Par les continentaux elle fut jadis séduite.

Vers la sortie à la hâte elle se précipite,

Ayant claqué la porte de l’entente maudite,

Et, en cavalière seule, s’en retourne dans son gîte,

S’étant lassée de jouer à la cosmopolite.

Ne lui convient plus cette vie de cénobite.

 

Après quarante-trois ans de ménage émérite

Ce mariage ne reçoit plus son satisfecit.

Aussi moche que soit le divorce, il est licite,

Même si l’autre tire une mine plutôt déconfite.

Si l’un voulait la paix, l’autre voulait les pépites ?

Qu’en pense la reine qui de se prononcer évite ?

 

Si les Ecossais, les jeunes, Londres et ses élites

Ont voté pour conserver leur place sur le site,

Pour les vieux et les ruraux à l’opposite

Cette option n’était pas de loin leur favorite.

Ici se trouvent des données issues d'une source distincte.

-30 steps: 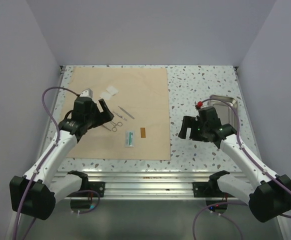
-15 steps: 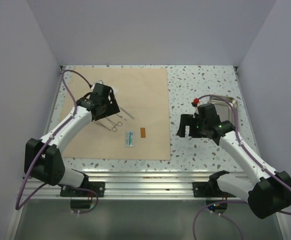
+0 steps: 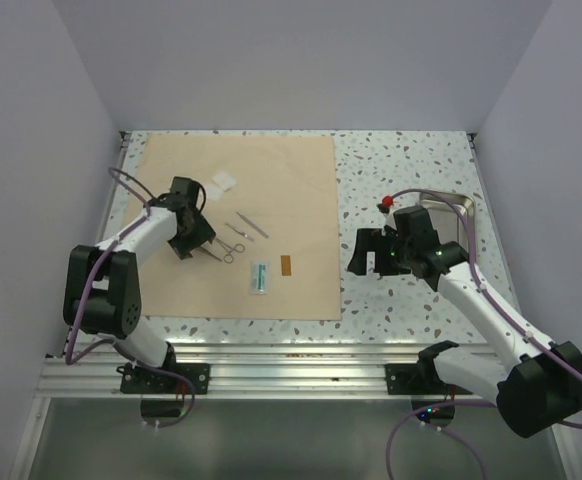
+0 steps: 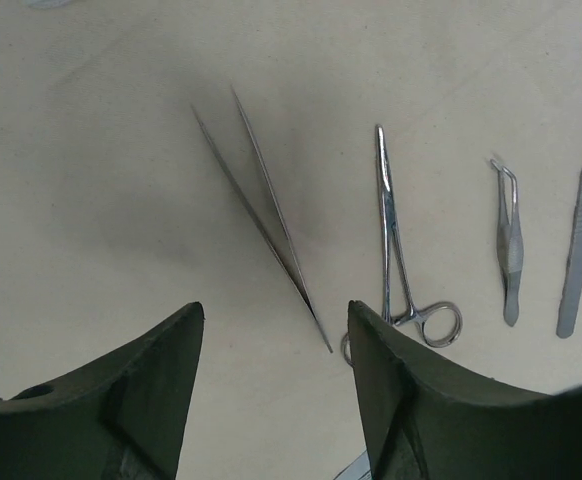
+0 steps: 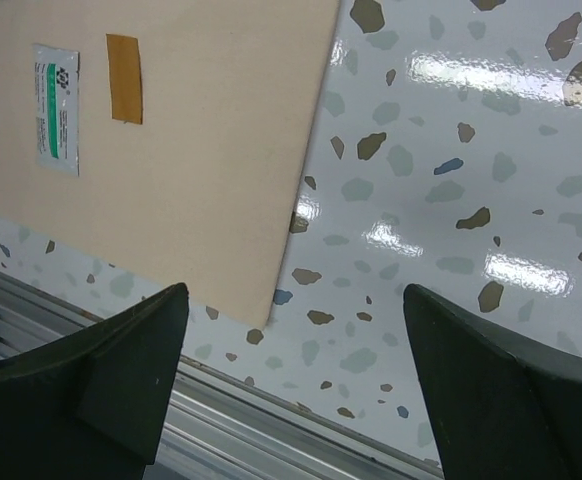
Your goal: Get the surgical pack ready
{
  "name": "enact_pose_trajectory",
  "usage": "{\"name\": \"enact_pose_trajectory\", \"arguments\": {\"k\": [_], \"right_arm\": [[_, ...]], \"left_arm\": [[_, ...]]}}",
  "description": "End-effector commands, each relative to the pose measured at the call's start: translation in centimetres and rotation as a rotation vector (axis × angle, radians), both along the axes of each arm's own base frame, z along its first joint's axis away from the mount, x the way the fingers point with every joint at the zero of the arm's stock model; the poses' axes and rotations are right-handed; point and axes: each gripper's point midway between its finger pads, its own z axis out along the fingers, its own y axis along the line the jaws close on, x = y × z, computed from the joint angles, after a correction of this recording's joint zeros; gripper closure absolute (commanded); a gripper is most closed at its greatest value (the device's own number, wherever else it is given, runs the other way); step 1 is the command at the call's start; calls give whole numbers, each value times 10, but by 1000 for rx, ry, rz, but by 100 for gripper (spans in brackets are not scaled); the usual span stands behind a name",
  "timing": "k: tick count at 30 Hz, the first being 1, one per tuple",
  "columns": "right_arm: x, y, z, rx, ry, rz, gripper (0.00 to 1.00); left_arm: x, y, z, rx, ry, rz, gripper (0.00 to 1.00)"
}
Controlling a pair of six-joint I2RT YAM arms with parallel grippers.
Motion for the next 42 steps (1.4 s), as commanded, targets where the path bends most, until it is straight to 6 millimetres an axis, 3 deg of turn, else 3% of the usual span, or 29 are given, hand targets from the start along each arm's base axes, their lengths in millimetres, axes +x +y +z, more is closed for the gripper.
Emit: {"name": "enact_pose_trajectory", "arguments": {"k": [1, 6, 10, 21, 29, 33, 36, 38, 41, 42], "right_arm": [[3, 10, 6, 31, -31, 45, 8], [3, 11, 9, 35, -44, 47, 8], [2, 12, 9, 38, -46, 52, 8], [1, 13, 9, 37, -49, 56, 8], [0, 14, 7, 27, -46, 60, 8], [0, 16, 6, 22, -42, 69, 7], [-1, 17, 4, 16, -34, 78, 7], [-3, 19, 4, 19, -25, 92, 7], [-9, 31, 6, 73, -4, 149, 6], [-11, 35, 4, 90, 9, 167, 6]], "left_arm": [[12, 3, -9, 2, -10, 75, 38], [14, 3, -25, 1, 16, 92, 40], [15, 6, -24, 17, 9, 105, 41], [15, 11, -30, 41, 11, 110, 56], [18, 13, -29, 52, 3, 97, 79], [19, 13, -25, 52, -7, 89, 100], [19, 9, -16, 38, -34, 59, 100], [22, 4, -2, 32, -81, -5, 100], [26, -29, 20, -58, -198, -215, 100], [13, -58, 19, -156, -208, -327, 100]]}}
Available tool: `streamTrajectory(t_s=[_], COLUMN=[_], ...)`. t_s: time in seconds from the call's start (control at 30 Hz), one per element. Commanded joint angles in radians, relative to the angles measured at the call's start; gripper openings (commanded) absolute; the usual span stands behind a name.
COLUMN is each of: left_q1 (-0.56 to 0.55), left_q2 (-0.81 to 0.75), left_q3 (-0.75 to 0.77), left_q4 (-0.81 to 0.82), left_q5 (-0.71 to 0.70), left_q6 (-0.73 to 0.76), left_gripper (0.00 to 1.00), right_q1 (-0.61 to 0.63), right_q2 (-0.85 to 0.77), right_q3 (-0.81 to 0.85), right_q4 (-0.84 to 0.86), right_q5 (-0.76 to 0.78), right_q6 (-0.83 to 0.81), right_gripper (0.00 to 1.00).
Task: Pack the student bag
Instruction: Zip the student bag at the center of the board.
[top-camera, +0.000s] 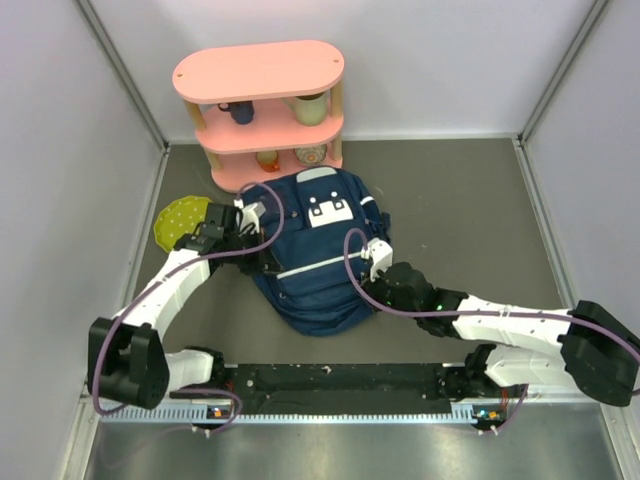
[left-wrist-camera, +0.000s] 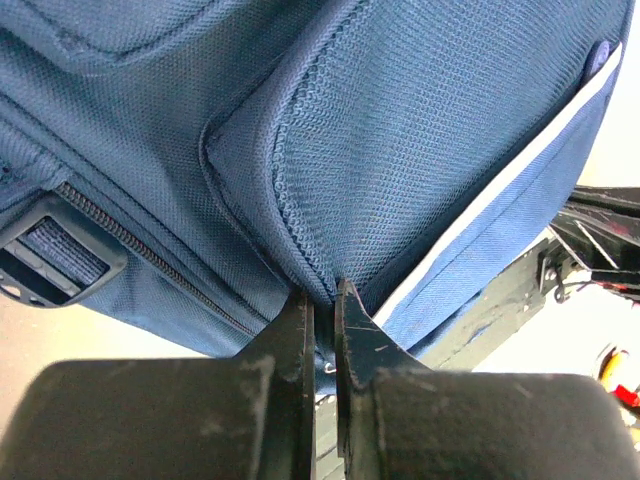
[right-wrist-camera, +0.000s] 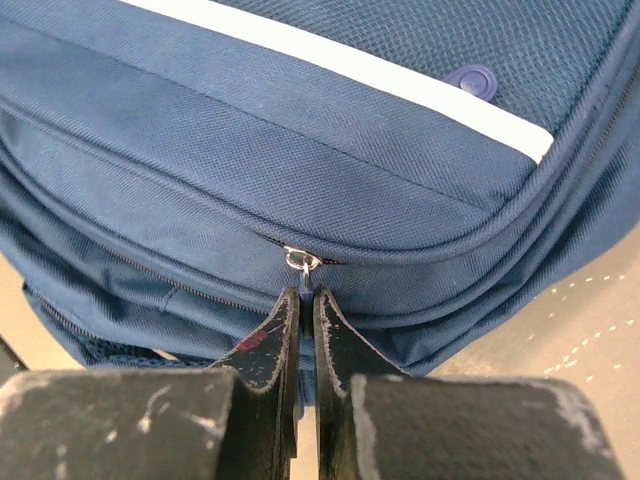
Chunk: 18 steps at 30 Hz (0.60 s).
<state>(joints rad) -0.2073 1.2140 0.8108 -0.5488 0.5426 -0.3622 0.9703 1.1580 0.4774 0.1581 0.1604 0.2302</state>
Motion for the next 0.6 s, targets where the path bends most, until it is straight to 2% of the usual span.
streamTrajectory(t_s=[0.0,0.1,0.17,0.23,0.27,0.3,0.33,0.37,0.43,0.57], left_q1=[-0.015,-0.029,-0.029,-0.029,-0.029,-0.029,-0.029,-0.029,-0.029,-0.029], left_q2=[0.057,0.102,0.126,0.137,0.143,0.144,0.142,0.130,0.107,-0.017], left_q3=[0.140,0.197,0.215,0.229,0.228,0.219,0.212,0.193,0.162,0.009], left_q4=[-0.061,-0.097,-0.096,-0.076,-0.065,-0.042,-0.034,-0.028,-0.007,0.059], left_q5=[-0.049,-0.049,-0.053,-0.092,-0.098,-0.101,-0.096,-0.096,-0.119,-0.122], left_q6=[0.181,0.244,0.229,0.184,0.168,0.151,0.119,0.102,0.054,-0.058], left_gripper=[0.00,0.00,0.00,0.08,0.32,0.46,0.56,0.85,0.90,0.98], right_q1=[0.065,0.114,0.136,0.148,0.148,0.148,0.148,0.150,0.148,0.148], right_q2=[-0.063,-0.078,-0.073,-0.063,-0.044,-0.037,-0.026,-0.009,0.009,0.051], right_q3=[-0.040,-0.031,-0.014,-0.003,0.001,0.006,0.013,0.020,0.039,0.059], right_q4=[-0.023,-0.044,-0.048,-0.031,-0.026,-0.023,-0.006,-0.002,0.001,0.008], right_q5=[0.076,0.111,0.120,0.119,0.123,0.122,0.122,0.126,0.131,0.154], right_q6=[0.069,0.078,0.093,0.116,0.130,0.138,0.144,0.149,0.164,0.169], right_gripper=[0.00,0.00,0.00,0.00,0.00,0.00,0.00,0.00,0.00,0.00])
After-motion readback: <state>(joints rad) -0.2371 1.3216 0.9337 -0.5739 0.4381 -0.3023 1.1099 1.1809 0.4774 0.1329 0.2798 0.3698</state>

Au royaume désuni, on perçoit les limites

De leur paysage social hétéroclite.

 

Nos voisins d’outre-Manche, ces drôles d’acolytes,

Ces rosbifs qui, des légumes bouillis, ingurgitent,

N’apprécient pas que, tout crus, on les phagocyte

Et notre bureaucratie excessive les irrite.

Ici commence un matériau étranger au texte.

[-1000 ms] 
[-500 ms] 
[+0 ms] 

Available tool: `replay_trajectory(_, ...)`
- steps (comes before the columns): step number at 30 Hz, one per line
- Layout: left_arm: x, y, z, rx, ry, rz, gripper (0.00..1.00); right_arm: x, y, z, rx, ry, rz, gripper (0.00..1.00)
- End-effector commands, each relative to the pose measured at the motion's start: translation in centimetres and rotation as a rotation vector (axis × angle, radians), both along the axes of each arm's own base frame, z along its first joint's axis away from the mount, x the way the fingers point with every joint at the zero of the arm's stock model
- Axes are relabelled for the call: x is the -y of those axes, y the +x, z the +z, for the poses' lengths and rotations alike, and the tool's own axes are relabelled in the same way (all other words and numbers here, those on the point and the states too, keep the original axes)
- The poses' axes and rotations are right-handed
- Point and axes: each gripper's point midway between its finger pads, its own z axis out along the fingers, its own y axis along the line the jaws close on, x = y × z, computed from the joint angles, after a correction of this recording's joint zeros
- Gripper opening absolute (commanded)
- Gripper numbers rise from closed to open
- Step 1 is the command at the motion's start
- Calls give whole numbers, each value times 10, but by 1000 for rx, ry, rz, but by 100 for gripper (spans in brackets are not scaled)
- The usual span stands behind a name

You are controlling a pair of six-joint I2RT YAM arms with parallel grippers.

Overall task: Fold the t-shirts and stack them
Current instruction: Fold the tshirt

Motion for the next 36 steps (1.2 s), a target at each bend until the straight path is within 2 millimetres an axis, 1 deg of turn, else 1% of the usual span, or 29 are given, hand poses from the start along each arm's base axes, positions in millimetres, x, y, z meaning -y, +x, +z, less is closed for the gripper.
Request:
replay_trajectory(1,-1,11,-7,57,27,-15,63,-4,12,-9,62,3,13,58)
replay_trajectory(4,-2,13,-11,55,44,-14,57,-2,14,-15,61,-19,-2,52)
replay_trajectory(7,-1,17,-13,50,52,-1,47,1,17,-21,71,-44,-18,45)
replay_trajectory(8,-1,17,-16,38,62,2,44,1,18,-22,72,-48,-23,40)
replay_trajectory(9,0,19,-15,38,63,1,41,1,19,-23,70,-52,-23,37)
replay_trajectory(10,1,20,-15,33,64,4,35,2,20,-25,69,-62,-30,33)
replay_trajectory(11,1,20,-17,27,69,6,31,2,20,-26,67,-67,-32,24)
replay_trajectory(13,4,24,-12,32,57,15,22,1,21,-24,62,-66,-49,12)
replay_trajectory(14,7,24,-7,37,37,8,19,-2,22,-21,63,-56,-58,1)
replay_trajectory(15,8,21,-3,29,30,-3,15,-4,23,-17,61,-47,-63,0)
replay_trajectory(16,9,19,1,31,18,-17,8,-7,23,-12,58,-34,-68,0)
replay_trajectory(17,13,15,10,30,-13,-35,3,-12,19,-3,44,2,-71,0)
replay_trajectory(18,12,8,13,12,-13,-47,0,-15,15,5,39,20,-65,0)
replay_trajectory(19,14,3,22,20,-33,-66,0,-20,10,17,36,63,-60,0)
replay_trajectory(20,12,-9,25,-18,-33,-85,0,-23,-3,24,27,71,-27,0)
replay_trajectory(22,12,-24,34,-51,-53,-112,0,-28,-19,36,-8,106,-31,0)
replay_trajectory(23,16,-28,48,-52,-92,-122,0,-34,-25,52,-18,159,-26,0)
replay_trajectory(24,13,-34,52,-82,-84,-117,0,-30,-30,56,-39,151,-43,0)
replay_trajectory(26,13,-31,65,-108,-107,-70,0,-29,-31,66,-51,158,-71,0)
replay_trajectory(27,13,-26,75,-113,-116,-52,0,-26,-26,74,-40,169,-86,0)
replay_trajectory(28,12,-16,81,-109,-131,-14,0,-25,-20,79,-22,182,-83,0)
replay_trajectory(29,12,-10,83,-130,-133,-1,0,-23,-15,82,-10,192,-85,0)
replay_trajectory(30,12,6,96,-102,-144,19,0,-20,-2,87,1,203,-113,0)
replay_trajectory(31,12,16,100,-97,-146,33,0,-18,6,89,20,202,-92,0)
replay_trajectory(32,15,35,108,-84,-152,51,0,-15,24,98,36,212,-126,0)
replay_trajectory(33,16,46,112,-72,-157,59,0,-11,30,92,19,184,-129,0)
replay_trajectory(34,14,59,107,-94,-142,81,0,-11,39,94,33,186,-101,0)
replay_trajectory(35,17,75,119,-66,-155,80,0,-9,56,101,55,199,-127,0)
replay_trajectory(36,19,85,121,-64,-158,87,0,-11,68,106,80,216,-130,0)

Quand dans deux ans ils sortiront de notre orbite,

Notre passé commun sera du prétérit.

 

Sans être parvenue à atteindre son zénith

L’Europe court le risque à long terme qu’elle s’effrite,

Rongée au-dedans par de populistes termites

Qui les bases faiblardes de sa construction délitent.

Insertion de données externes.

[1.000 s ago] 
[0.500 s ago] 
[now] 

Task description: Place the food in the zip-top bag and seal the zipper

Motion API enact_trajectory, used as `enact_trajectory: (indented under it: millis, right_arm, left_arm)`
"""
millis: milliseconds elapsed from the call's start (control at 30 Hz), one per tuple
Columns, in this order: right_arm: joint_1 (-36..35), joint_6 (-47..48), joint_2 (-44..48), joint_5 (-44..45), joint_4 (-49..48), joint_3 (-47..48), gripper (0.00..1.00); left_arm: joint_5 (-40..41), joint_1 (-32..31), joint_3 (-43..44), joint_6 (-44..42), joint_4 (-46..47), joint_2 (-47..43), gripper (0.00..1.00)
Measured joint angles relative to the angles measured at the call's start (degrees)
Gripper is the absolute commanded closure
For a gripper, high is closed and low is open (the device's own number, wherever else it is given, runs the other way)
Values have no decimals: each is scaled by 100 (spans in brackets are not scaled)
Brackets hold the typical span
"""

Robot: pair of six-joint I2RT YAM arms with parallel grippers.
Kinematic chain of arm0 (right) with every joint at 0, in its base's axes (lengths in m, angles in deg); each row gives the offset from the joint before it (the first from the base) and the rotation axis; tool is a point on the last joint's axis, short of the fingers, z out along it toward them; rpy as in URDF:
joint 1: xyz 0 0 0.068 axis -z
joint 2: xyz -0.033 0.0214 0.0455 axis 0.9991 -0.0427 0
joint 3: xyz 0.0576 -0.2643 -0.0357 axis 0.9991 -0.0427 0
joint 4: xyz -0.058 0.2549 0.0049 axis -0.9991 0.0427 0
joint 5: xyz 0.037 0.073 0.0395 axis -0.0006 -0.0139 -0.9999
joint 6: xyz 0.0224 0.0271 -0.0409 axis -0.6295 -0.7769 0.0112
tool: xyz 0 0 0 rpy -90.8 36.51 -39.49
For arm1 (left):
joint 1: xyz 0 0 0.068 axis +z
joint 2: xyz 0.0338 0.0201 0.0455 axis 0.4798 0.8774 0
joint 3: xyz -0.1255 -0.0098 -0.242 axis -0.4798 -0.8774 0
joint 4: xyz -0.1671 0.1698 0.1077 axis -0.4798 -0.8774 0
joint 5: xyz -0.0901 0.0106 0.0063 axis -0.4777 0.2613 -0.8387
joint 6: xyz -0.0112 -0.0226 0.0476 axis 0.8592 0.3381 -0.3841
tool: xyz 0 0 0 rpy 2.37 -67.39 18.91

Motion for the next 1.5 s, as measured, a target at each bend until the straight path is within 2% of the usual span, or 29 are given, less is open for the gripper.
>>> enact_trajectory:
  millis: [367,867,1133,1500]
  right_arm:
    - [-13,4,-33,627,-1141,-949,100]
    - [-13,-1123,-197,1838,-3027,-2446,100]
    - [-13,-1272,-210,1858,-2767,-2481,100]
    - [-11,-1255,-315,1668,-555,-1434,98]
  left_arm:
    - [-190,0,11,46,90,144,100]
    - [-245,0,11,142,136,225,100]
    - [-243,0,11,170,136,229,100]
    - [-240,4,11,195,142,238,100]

Redoutant la pluie de filantes météorites,

Sur les conséquences de cette sortie elle médite.

 

De leur décision chaudement se félicite

Marine Le Pen qui contre l’immigration milite

Et son nationalisme, furieusement agite,

En souhaitant que la France de même les imite

Et que d’anciennes frontières, notre espace, délimitent.

De voir son analyse confortée, ça l’excite !

 

« L’immigration par Schengen n’étant pas circonscrite,

Votre rêve d’un lieu idéal composite,

Comme la quadrature du cercle restera un mythe

Car trop de parasites autour de nous gravitent.

Mieux vaut être seul à bord de son cockpit

Que de subir la pesanteur d’un monolithe ! »

 

L’Espagne, la Pologne et d’autres ainsi de suite

Pourraient être prises de semblable envie subite

D’exploser la fourmilière par la dynamite.

De la volonté il faut pour qu’on cohabite

Et que le continent de la crise ressuscite.

Réel est le danger que l’union périclite.

 

Des œufs, on ne peut faire avec des omelettes, dîtes !

Elle a beau en affaires ne pas être néophyte,

Vu que sa devise se dégonfle en faisant pschitt

Et que son excessif amour propre la dépite,

Sur cette lapalissade l’Angleterre cogite,

Commençant à regretter sa gauche conduite.

 

De leur glorieux avenir ils entament la poursuite.

De nouveaux contrats seront pleines leur samsonites.

Du jour J, plus tard, ils chanteront les mérites

Car pour l’instant il semble qu’ils n’aient pas trop la frite,

Qu’ils aient juste assez pour faire bouillir la marmite

Et que leur choix, leurs finances, gravement débilite.